__PROBLEM DESCRIPTION__
Use the entries below and reproduce exactly the lines from the one containing "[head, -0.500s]" down to the one containing "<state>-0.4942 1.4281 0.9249", both of them included.

Records contained in a dataset
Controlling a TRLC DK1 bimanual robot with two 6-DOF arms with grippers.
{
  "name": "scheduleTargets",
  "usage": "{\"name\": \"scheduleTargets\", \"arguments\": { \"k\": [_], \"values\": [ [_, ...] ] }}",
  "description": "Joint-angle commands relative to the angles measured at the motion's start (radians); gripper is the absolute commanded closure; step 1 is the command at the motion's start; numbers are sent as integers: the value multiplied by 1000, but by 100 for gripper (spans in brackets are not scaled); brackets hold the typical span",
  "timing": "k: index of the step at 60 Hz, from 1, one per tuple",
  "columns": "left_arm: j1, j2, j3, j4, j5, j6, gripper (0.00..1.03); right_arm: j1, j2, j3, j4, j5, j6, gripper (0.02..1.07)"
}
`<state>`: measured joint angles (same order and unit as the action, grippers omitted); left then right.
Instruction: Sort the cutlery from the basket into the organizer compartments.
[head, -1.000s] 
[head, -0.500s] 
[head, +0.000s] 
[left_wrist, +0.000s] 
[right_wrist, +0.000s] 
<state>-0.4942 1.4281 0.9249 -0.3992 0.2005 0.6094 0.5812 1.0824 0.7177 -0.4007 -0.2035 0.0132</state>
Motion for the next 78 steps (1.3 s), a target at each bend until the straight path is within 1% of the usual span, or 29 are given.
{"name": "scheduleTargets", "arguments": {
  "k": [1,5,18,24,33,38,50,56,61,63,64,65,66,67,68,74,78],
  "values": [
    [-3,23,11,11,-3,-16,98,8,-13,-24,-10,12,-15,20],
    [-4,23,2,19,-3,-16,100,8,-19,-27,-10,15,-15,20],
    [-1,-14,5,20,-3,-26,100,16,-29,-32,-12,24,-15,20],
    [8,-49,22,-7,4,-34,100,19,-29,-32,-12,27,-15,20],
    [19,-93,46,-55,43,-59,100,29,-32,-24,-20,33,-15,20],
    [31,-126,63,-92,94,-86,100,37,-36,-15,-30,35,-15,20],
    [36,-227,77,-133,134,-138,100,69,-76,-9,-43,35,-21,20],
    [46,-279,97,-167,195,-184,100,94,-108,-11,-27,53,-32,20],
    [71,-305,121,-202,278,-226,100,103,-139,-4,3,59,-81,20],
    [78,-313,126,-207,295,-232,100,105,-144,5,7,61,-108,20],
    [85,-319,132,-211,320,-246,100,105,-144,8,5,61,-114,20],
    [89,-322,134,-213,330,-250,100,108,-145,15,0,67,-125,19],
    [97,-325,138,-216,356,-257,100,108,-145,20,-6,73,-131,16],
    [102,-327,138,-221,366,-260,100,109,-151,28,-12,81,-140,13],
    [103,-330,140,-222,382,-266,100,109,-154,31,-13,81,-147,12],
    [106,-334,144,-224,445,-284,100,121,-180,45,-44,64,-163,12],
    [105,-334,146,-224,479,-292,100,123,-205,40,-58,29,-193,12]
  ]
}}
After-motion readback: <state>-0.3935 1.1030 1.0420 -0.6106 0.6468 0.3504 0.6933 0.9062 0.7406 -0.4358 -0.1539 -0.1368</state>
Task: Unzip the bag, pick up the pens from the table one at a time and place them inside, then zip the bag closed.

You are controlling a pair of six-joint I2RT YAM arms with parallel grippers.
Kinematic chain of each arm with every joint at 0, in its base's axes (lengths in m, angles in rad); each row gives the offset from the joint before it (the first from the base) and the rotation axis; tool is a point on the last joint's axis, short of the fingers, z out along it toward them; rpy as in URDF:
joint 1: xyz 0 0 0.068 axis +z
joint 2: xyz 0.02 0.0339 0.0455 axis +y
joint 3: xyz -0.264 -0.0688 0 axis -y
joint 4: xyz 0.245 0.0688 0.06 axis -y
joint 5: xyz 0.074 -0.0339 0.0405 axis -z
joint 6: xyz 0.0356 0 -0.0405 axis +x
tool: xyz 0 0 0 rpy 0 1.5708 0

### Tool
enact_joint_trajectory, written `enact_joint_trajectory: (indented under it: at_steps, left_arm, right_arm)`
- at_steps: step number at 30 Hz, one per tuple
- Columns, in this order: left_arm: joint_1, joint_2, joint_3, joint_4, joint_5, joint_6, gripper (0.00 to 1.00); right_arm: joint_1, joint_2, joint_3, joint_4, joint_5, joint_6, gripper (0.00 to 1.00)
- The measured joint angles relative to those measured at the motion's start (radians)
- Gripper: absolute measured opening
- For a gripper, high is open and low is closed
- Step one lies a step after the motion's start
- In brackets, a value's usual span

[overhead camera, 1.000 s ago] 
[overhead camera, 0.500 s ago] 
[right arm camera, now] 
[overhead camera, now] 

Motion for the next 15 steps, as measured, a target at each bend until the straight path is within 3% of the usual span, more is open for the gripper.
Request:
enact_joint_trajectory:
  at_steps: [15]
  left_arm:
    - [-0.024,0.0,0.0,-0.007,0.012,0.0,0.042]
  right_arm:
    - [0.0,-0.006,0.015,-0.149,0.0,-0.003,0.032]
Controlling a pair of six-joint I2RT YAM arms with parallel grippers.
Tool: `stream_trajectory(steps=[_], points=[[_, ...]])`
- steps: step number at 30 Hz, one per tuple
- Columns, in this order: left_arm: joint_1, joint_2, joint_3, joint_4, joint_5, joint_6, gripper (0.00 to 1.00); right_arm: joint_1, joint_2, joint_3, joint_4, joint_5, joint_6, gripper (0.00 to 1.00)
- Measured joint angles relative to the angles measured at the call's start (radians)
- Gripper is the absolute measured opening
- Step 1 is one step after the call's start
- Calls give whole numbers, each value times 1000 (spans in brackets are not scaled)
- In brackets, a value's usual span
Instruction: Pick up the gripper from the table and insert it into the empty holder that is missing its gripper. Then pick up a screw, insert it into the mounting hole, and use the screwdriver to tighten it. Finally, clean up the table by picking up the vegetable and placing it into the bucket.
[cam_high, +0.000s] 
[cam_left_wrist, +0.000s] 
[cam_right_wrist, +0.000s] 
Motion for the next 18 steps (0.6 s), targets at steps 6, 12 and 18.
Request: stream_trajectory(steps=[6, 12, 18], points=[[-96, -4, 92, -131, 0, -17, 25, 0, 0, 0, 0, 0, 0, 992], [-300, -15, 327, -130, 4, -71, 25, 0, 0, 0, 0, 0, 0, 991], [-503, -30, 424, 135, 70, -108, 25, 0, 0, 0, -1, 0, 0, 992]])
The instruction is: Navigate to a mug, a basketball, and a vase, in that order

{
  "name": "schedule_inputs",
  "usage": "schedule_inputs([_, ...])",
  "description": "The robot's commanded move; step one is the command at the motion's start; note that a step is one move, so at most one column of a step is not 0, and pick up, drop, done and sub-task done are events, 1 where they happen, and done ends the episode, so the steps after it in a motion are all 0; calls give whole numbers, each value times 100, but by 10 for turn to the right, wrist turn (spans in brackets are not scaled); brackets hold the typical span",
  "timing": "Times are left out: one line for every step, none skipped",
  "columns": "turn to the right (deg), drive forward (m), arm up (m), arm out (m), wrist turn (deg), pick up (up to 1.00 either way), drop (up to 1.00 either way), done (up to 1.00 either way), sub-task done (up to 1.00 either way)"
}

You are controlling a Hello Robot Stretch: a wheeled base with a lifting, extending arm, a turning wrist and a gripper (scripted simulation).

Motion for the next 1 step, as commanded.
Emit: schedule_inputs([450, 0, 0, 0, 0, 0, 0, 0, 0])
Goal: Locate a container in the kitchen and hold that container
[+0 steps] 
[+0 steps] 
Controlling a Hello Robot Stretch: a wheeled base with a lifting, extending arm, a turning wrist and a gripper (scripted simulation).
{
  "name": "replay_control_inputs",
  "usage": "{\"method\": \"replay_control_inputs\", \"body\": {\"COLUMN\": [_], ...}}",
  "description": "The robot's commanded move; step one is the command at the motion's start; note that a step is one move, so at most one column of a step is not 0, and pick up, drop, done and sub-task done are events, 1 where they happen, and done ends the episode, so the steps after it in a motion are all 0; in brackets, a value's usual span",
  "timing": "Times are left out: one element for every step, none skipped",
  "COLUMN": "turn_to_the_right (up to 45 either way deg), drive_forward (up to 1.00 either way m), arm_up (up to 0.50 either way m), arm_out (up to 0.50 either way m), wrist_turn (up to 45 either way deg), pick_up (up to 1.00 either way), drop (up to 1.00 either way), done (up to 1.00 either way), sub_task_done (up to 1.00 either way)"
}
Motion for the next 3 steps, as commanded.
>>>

__RESPONSE BOX__
[head, -0.500s] 
[head, +0.000s] 
[left_wrist, +0.000s] 
[right_wrist, +0.000s] 
<state>-0.4942 1.4281 0.9249 -0.3992 0.2005 0.6094 0.5812 1.0824 0.7177 -0.4007 -0.2035 0.0132</state>

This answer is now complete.